GitHub - Code-Institute-Solutions/README-sample-solution-v1

Dataset Content

The dataset is sourced from Kaggle. We created a user story in which data analytics can be applied in a real project in the workplace.
The dataset has almost 1.5 thousand rows and represents housing records from Ames, Iowa. It indicates the house profile (Floor Area, Basement, Garage, Kitchen, Lot, Porch, Wood Deck, Year Built) and its respective sale price for houses built between 1872 and 2010.

Variable	Meaning	Units
1stFlrSF	First Floor square feet	334 - 4692
2ndFlrSF	Second-floor square feet	0 - 2065
BedroomAbvGr	Bedrooms above grade (does NOT include basement bedrooms)	0 - 8
BsmtExposure	Refers to walkout or garden level walls	Gd: Good Exposure; Av: Average Exposure; Mn: Minimum Exposure; No: No Exposure; None: No Basement
BsmtFinType1	Rating of basement finished area	GLQ: Good Living Quarters; ALQ: Average Living Quarters; BLQ: Below Average Living Quarters; Rec: Average Rec Room; LwQ: Low Quality; Unf: Unfinshed; None: No Basement
BsmtFinSF1	Type 1 finished square feet	0 - 5644
BsmtUnfSF	Unfinished square feet of basement area	0 - 2336
TotalBsmtSF	Total square feet of basement area	0 - 6110
GarageArea	Size of garage in square feet	0 - 1418
GarageFinish	Interior finish of the garage	Fin: Finished; RFn: Rough Finished; Unf: Unfinished; None: No Garage
GarageYrBlt	Year garage was built	1900 - 2010
GrLivArea	Above grade (ground) living area square feet	334 - 5642
KitchenQual	Kitchen quality	Ex: Excellent; Gd: Good; TA: Typical/Average; Fa: Fair; Po: Poor
LotArea	Lot size in square feet	1300 - 215245
LotFrontage	Linear feet of street connected to property	21 - 313
MasVnrArea	Masonry veneer area in square feet	0 - 1600
EnclosedPorch	Enclosed porch area in square feet	0 - 286
OpenPorchSF	Open porch area in square feet	0 - 547
OverallCond	Rates the overall condition of the house	10: Very Excellent; 9: Excellent; 8: Very Good; 7: Good; 6: Above Average; 5: Average; 4: Below Average; 3: Fair; 2: Poor; 1: Very Poor
OverallQual	Rates the overall material and finish of the house	10: Very Excellent; 9: Excellent; 8: Very Good; 7: Good; 6: Above Average; 5: Average; 4: Below Average; 3: Fair; 2: Poor; 1: Very Poor
WoodDeckSF	Wood deck area in square feet	0 - 736
YearBuilt	Original construction date	1872 - 2010
YearRemodAdd	Remodel date (same as construction date if no remodelling or additions)	1950 - 2010
SalePrice	Sale Price	34900 - 755000

Business Requirements

As a data analyst, your friend, who has received an inheritance from a deceased great-grandfather in Ames, Iowa, has asked you to help maximise the sales price for the inherited properties.

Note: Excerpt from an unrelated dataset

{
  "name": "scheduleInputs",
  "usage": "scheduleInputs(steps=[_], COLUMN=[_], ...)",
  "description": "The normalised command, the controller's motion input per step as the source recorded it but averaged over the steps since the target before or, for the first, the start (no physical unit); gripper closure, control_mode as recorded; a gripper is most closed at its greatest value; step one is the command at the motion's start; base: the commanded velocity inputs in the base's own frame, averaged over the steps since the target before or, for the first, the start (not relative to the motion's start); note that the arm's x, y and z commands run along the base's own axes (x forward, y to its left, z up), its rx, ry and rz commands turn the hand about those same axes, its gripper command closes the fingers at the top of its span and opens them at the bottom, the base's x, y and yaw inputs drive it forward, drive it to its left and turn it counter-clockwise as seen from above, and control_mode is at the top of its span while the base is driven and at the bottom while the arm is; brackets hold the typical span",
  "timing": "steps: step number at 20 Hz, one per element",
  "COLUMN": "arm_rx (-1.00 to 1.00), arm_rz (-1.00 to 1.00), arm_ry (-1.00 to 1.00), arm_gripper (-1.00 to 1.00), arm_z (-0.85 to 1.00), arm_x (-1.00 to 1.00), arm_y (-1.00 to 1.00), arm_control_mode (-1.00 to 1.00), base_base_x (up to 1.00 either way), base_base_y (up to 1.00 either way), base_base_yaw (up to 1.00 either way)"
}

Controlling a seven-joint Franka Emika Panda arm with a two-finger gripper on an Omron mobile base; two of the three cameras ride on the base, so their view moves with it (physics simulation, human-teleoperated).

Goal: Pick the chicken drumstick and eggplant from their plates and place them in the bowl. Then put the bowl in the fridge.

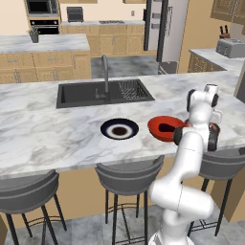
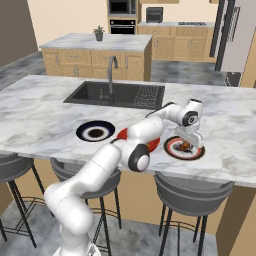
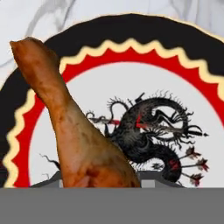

Although your friend has an excellent understanding of property prices in her own state and residential area, she fears that basing her estimates for property worth on her current knowledge might lead to inaccurate appraisals. What makes a house desirable and valuable where she comes from might not be the same in Ames, Iowa. She found a public dataset with house prices for Ames, Iowa, and will provide you with that.

1—The client is interested in discovering how the house attributes correlate with the sale price. Therefore, the client expects data visualisations of the correlated variables against the sale price to show this.
2—The client is interested in predicting the sales price of her four inherited houses and any other house in Ames, Iowa.

Hypothesis and how to validate?

Using my prior housing knowledge, here are my hypothesis(es) :
1: We suspect that not all features will be used to predict the sale price. Only a few sets of features will be relevant.
- How to validate: When using conventional ML, the feature selection step will tell you which features are more relevant to use in conjunction to predict the sale price.
2: We suspect higher sale price levels happen with houses that were built after 1980.
- How to validate: We will create an additional column in the dataset indicating whether the house was built before or after 1980. Then, we will conduct a statistical test to compare sale price levels between the 2 groups.
3: The 4 inherited houses have OverallQual levels of 5 and 6. We suspect that the sale price level from houses with OverallQuall 6 is statistically higher than OverallQuall 5.
- How to validate: we will conduct a statistical test to compare levels between the 2 groups.

The rationale to map the business requirements to the Data Visualisations

Business Requirement 1: Data Visualisation and Correlation study
- As a client, I want to inspect the data related to the house records so that I can discover how the house attributes correlate with the sale price.
- As a client, I want to conduct a correlation study (Pearson and Spearman) to understand better how the variables are correlated to the Sale Price so that I can discover how the house attributes correlate with the sale price.
- As a client, I want to plot the main variables against the Sale Price to visualise insights and discover how the house attributes correlate with the sale price.

Dashboard Design

Page 1: Quick project summary

Quick project summary
- "General Information" or "Project Terms & Jargon"
- Project Dataset Description
- Link to additional information
- State Business requirements

Page 2: House Sale Price UI

State business requirement 2
A table displaying the four inherited houses' attributes and their respective predicted sale price
A paragraph with the summed predicted price for all 4 inherited houses
Set of widgets inputs, which relates to the house profile used to predict the sale price.
"Predict House Sale Price" button that serves the house profile data to our ML pipeline and renders the predicted sale price.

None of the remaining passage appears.